Но я не мог ждать, когда Лотте снова нарвется на порку. Прикинув распорядок отгулов, я поручил брату Ачилю небольшой спектакль. Сказавшись больным, он отрастил бороденку, обрядился нищим и напал на Годелота в одном из кварталов Каннареджо. У него был строгий приказ нанести лишь легкую ножевую рану, которая потребует моего вмешательства, но не нанесет парню существенного вреда.
И все прошло бы безупречно, не вмешайся нюхач полковника. Брат Ачиль не оплошал, хотя я бы предпочел обойтись без убитых, но Енот был сам виноват.

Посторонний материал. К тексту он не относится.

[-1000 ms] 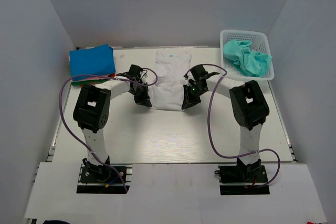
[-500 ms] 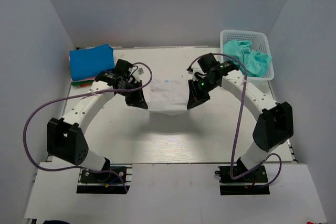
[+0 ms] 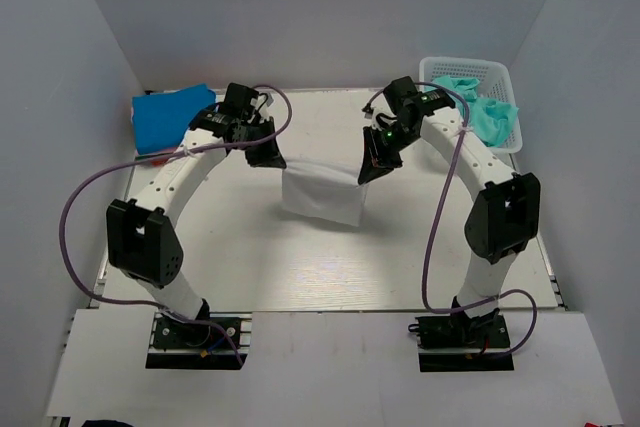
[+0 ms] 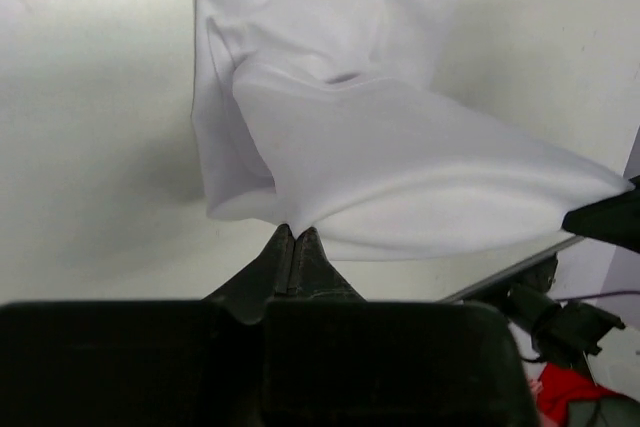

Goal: Fold and stack the t-shirts
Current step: Fold the long partially folded tshirt into a neat square

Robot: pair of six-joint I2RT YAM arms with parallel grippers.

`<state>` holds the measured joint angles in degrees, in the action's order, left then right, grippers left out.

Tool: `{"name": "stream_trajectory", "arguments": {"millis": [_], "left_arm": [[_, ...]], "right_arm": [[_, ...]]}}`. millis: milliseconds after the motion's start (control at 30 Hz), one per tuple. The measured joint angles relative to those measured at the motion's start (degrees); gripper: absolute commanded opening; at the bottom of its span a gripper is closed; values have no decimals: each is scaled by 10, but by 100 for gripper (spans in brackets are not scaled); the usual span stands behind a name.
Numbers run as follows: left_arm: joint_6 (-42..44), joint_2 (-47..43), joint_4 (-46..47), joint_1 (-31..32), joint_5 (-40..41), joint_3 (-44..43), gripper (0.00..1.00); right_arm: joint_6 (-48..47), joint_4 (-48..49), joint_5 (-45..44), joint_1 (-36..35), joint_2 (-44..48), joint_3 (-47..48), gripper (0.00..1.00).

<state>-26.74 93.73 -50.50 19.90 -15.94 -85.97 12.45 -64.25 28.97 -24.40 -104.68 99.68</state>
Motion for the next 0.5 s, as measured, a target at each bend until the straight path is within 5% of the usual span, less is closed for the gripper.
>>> {"name": "stream_trajectory", "arguments": {"millis": [500], "left_arm": [[2, 160, 86, 10, -11, -147, 0]], "right_arm": [[0, 70, 49, 65, -16, -49, 0]]}}
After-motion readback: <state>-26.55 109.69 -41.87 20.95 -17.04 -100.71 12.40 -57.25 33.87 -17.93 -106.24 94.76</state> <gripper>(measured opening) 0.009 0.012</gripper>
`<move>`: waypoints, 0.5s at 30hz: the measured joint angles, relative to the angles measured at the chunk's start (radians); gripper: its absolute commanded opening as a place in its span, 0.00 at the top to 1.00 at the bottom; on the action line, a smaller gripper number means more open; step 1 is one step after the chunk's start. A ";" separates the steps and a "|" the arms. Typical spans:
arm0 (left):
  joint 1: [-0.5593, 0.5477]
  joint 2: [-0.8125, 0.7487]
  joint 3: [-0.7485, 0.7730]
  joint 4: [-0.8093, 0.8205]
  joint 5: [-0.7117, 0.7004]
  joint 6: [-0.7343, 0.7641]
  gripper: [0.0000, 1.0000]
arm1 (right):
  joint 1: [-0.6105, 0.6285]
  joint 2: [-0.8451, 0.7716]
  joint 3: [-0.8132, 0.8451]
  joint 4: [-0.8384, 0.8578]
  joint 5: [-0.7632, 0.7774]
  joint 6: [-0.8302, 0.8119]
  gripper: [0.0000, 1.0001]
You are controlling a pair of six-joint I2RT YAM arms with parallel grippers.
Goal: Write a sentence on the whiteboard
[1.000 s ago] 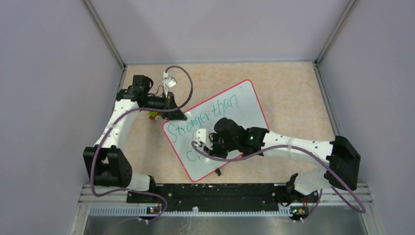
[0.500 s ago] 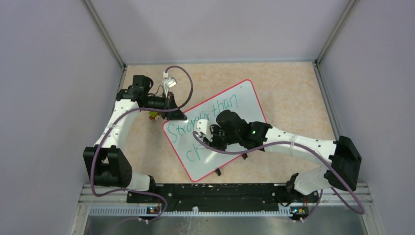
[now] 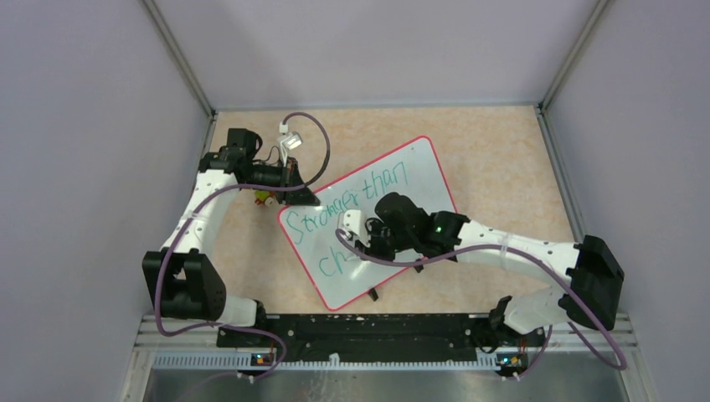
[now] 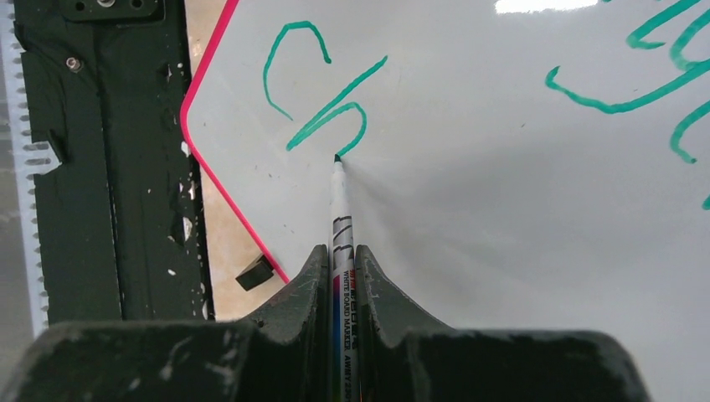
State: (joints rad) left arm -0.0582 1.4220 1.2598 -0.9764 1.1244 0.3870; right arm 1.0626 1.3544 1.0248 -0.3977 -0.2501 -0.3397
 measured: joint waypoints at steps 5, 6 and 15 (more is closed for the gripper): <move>-0.001 0.000 0.000 0.000 0.000 0.000 1.00 | 0.001 0.000 -0.027 -0.004 -0.024 0.000 1.00; -0.001 0.000 0.000 0.000 0.000 0.000 1.00 | 0.002 0.000 -0.034 -0.008 -0.028 0.000 1.00; -0.001 0.000 0.001 -0.001 0.000 0.000 1.00 | 0.013 -0.011 -0.048 -0.035 -0.055 0.000 1.00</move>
State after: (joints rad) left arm -0.0589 1.4220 1.2606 -0.9775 1.1248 0.3870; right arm 1.0752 1.3434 0.9764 -0.4328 -0.3054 -0.3401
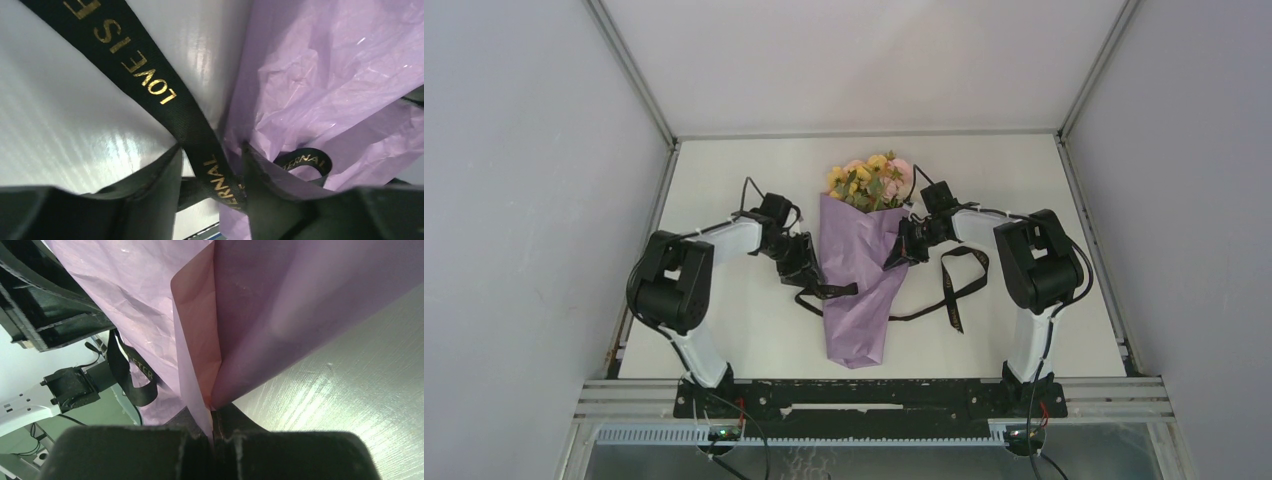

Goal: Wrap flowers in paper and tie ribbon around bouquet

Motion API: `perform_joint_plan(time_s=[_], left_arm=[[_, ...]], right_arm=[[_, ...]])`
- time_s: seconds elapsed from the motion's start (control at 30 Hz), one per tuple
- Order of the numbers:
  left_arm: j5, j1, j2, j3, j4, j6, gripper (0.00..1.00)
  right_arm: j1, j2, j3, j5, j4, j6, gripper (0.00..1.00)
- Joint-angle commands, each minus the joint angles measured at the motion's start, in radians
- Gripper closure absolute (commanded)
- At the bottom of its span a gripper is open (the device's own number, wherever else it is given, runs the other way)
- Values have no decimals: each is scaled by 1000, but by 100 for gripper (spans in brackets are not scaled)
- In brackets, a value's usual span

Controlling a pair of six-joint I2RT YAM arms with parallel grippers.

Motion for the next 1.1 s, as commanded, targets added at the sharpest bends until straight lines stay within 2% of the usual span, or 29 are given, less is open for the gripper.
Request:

Зато цели своей я достиг: Лотте почти неделю ходил ко мне на перевязки. В них не было особой необходимости, однако мы еще больше сдружились.
Все осложнялось тем, что Лотте был совершенно непредсказуем и падок до риска. Приходилось импровизировать. Моей крупной удачей было его проникновение в мой кабинет. Я застукал Лотте роющимся в моих бумагах. Клянусь, это был подлинный подарок судьбы! Я и помыслить не мог о таком прекрасном случае доверительно поговорить с ним, дать ему море пищи для размышлений, снабдить уймой сведений, создать для нас с ним общую тайну и при этом остаться совершенно ни при чем, да еще посеять в нем чувство вины и признательности.
Конечно, бывали и неудачи… Нещепетильность Ачиля делала его ценным человеком, но меня ужасала та легкость, с какой он лил кровь. Никколо Марцино было незачем убивать… Однако такие мерзавцы обычно тоже долго не живут. Пришел и его день. Он сказал мне, что нашел девицу, готовую заманить тебя в какое-то укромное местечко. Подробностей не рассказал, зато просто лучился самодовольством. А назавтра к обеду я узнал, что его нашли зверски убитым. Скажи, Пеппо, это ты убил его?
— Ага, — бесцветно отозвался юноша. — Тогда было очень страшно. А после вашего рассказа даже вспомнить приятно, ей-богу. Жаль только, на труп плюнуть не догадался.